Raw data START

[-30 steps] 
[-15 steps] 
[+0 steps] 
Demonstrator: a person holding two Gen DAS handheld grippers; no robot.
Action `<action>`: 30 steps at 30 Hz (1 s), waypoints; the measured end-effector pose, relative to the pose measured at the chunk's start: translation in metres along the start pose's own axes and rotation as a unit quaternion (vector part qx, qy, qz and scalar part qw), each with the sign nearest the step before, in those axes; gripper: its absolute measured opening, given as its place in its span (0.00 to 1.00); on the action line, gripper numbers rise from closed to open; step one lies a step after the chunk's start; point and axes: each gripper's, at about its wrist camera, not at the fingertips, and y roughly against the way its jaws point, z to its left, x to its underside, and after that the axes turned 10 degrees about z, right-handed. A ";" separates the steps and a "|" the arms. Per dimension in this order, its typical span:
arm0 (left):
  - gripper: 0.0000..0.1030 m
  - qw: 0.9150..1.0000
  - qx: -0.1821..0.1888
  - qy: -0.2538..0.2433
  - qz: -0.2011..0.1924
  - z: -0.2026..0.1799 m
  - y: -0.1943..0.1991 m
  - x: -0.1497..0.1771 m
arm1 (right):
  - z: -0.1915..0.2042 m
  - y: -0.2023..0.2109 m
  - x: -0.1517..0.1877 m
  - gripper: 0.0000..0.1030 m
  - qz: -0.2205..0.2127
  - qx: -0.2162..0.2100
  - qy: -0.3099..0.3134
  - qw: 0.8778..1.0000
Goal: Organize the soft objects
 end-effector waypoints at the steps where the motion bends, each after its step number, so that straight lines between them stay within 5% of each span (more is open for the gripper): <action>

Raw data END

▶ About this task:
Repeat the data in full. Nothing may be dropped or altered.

▶ Task response:
[-30 steps] 
[-15 steps] 
[+0 steps] 
Demonstrator: a person holding two Gen DAS handheld grippers; no robot.
Action `<action>`: 30 steps at 30 Hz (1 s), waypoints; the measured end-effector pose, relative to the pose measured at the chunk's start: translation in metres along the start pose's own axes and rotation as a unit quaternion (vector part qx, qy, qz and scalar part qw), each with the sign nearest the step before, in those axes; gripper: its absolute measured opening, given as its place in its span (0.00 to 1.00); on the action line, gripper numbers rise from closed to open; step one lies a step after the chunk's start; point and axes: each gripper's, at about its wrist camera, not at the fingertips, and y roughly against the way its jaws point, z to its left, x to its underside, and after that the axes turned 10 degrees about z, right-handed. A ";" separates the steps and a "|" the arms. Per dimension in this order, its typical span:
arm0 (left):
  - gripper: 0.0000..0.1030 m
  - qw: 0.9150..1.0000
  - qx: -0.1821..0.1888
  - qy: -0.2538..0.2433
  - qz: -0.2011..0.1924
  - z: -0.2026..0.1799 m
  - y: -0.1943..0.1991 m
  - x: -0.1497..0.1771 m
arm1 (right):
  - z: -0.1915..0.2042 m
  - y: -0.2023..0.2109 m
  - x: -0.1517..0.1877 m
  - gripper: 0.0000..0.1030 m
  - qz: -0.2205..0.2127
  - qx: -0.2162..0.2100
  - qy: -0.3099..0.3134
  - qw: 0.8778..1.0000
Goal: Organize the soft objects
 end-effector waypoints at the steps where the motion bends, each after its step number, so that straight lines between them stay within 5% of each span (more is open for the gripper): <action>

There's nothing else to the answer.